Installing nginx-ingress
kubectl apply -f https://raw.githubusercontent.com/nginxinc/kubernetes-ingress/master/deployments/common/ns-and-sa.yaml
kubectl apply -f https://raw.githubusercontent.com/nginxinc/kubernetes-ingress/master/deployments/common/nginx-config.yaml
kubectl apply -f https://raw.githubusercontent.com/nginxinc/kubernetes-ingress/master/deployments/common/default-server-secret.yaml
kubectl apply -f https://raw.githubusercontent.com/nginxinc/kubernetes-ingress/master/deployments/rbac/rbac.yaml
kubectl apply -f https://raw.githubusercontent.com/nginxinc/kubernetes-ingress/master/deployments/daemon-set/nginx-ingress.yaml
Firewall rules
To ensure that traffic actually makes it to the nginx-ingress we must create some firewall rules. These leverage the tag we specified when we created the cluster to target the right nodes.
gcloud compute firewall-rules create "allow-http" --allow tcp:80 --source-ranges "0.0.0.0/0" --target-tags "gke-${cluster_name}-node"
gcloud compute firewall-rules create "allow-https" --allow tcp:443 --source-ranges "0.0.0.0/0" --target-tags "gke-${cluster_name}-node"
Keeping DNS up to date
This is where things get a little trickier. Since we are using pre-emptible nodes to keep the cost down, we expect instances to be rotated on a regular basis and will need to ensure DNS stays up to date.
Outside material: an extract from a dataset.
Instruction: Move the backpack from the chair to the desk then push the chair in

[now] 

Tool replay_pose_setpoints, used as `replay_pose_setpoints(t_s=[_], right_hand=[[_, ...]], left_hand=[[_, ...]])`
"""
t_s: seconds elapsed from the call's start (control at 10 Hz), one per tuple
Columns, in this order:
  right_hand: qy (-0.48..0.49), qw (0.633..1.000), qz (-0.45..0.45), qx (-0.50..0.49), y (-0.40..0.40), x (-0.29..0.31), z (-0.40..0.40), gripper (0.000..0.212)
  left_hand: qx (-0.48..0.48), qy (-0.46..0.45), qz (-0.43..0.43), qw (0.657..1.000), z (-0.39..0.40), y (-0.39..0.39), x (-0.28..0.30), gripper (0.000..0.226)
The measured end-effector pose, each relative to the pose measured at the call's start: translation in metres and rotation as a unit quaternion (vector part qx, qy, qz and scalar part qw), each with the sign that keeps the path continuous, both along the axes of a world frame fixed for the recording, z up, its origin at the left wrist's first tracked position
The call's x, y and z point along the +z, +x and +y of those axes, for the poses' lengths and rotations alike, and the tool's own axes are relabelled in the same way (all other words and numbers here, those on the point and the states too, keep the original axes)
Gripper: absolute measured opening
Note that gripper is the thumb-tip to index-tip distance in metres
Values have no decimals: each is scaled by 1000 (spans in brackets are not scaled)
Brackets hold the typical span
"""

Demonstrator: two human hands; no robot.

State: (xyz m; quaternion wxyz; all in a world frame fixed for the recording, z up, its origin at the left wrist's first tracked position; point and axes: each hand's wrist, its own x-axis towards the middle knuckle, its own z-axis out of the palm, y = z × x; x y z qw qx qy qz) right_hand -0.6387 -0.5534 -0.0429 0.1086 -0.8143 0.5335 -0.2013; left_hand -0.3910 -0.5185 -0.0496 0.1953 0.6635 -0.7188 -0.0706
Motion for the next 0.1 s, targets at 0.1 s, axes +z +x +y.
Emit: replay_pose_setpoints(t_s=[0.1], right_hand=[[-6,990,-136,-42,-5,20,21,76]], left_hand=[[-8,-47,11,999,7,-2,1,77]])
To solve this problem, I created node-ip-controller. It is a small Kubernetes Controller which watches Node resources in a cluster and updates a record in Cloud DNS when things change.
Update: Dec 2019
In the 6 months after I set up this cluster things went well. The average cost was just over $5/month and I was able to tinker with kubernetes without the hassle of running the control plane.
The only public facing thing I’ve run is this blog, which I was previously hosting for free on gitlab pages. But I’ve also been running a few small tools like influx + grafana for my various projects. Recently, I’ve scaled the cluster up to handle more load and will be looking at the new e2 instance types which promise slightly more resources for less money.